**WORK REQUEST:** Reproduce the data below exactly as written. Pictures do not belong in the copy.

****************************************

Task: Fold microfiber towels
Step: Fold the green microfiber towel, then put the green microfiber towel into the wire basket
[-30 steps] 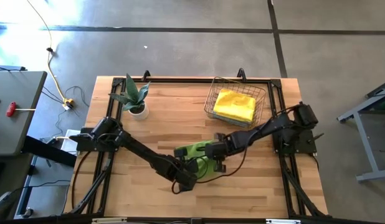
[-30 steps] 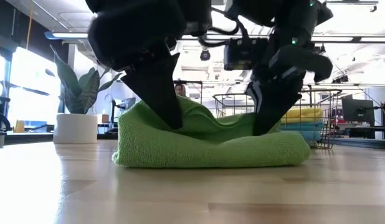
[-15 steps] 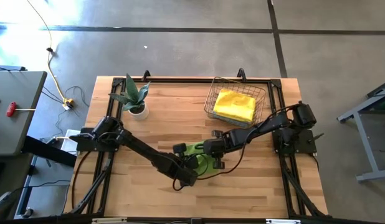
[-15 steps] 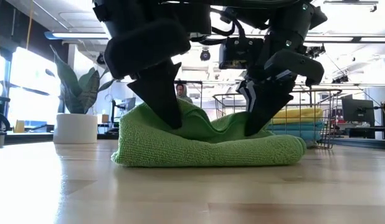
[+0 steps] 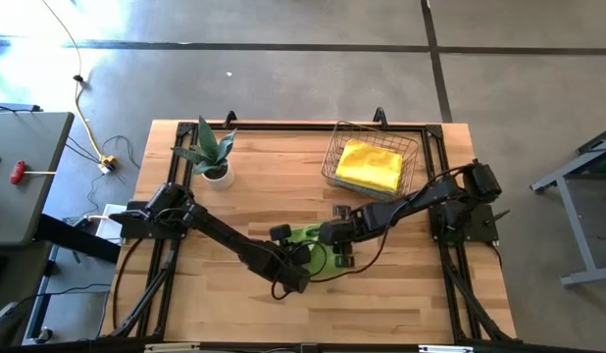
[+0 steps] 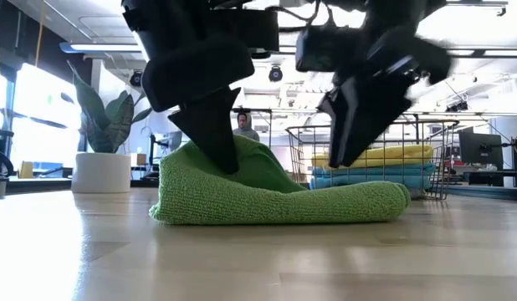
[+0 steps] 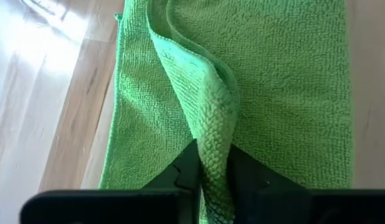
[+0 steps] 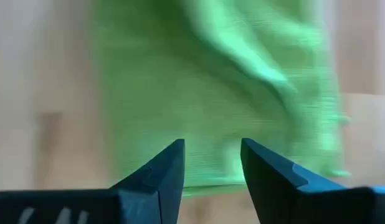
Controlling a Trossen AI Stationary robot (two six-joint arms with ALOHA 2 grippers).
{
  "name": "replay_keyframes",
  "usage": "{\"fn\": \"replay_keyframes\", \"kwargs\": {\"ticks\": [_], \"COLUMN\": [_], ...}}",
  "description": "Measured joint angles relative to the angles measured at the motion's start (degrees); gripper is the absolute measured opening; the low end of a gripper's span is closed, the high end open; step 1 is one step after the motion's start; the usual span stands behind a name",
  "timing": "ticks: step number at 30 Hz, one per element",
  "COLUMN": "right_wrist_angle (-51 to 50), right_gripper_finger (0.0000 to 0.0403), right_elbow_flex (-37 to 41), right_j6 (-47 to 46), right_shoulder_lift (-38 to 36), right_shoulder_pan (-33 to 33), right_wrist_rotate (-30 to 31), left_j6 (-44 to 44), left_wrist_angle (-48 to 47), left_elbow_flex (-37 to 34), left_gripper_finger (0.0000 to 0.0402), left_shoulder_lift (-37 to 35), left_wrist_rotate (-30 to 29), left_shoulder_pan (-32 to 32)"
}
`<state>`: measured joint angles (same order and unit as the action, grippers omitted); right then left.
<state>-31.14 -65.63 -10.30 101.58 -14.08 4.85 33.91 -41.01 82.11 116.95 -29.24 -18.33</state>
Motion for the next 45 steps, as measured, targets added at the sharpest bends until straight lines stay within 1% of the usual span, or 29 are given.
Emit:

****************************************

**ANSWER SECTION:**
Task: Fold microfiber towels
Step: Fold the green microfiber towel, then put the green microfiber towel into the wire basket
[-30 steps] 
[-30 steps] 
[-15 steps] 
[-15 steps] 
[+0 steps] 
[+0 steps] 
[+0 steps] 
[+0 steps] 
Controlling a Trossen AI Stationary robot (two six-joint arms with ALOHA 2 grippers).
{
  "name": "replay_keyframes",
  "usage": "{\"fn\": \"replay_keyframes\", \"kwargs\": {\"ticks\": [_], \"COLUMN\": [_], ...}}",
  "description": "Measured joint angles relative to the angles measured at the motion's start (degrees); gripper is the absolute measured opening; the low end of a gripper's span is closed, the high end open; step 1 is one step after the motion's start; the usual span stands behind a name",
  "timing": "ticks: step number at 30 Hz, one per element",
  "COLUMN": "right_wrist_angle (-51 to 50), right_gripper_finger (0.0000 to 0.0403), right_elbow_flex (-37 to 41), right_j6 (-47 to 46), right_shoulder_lift (-38 to 36), right_shoulder_pan (-33 to 33), right_wrist_rotate (-30 to 31), left_j6 (-44 to 44), left_wrist_angle (-48 to 47), left_elbow_flex (-37 to 34), left_gripper_finger (0.0000 to 0.0402), left_shoulder_lift (-37 to 35), left_wrist_rotate (-30 to 29), left_shoulder_pan (-32 to 32)"
}
`<state>`: measured joint angles (same order and unit as the action, grippers omitted); right then left.
<state>-31.14 -65.63 -10.30 101.58 -14.08 4.85 33.91 -41.01 82.11 116.95 -29.24 -18.33</state>
Motion for the next 45 steps, as measured, targets added at the sharpest bends until straight lines stay within 1% of the usual span, or 29 are given.
Emit:

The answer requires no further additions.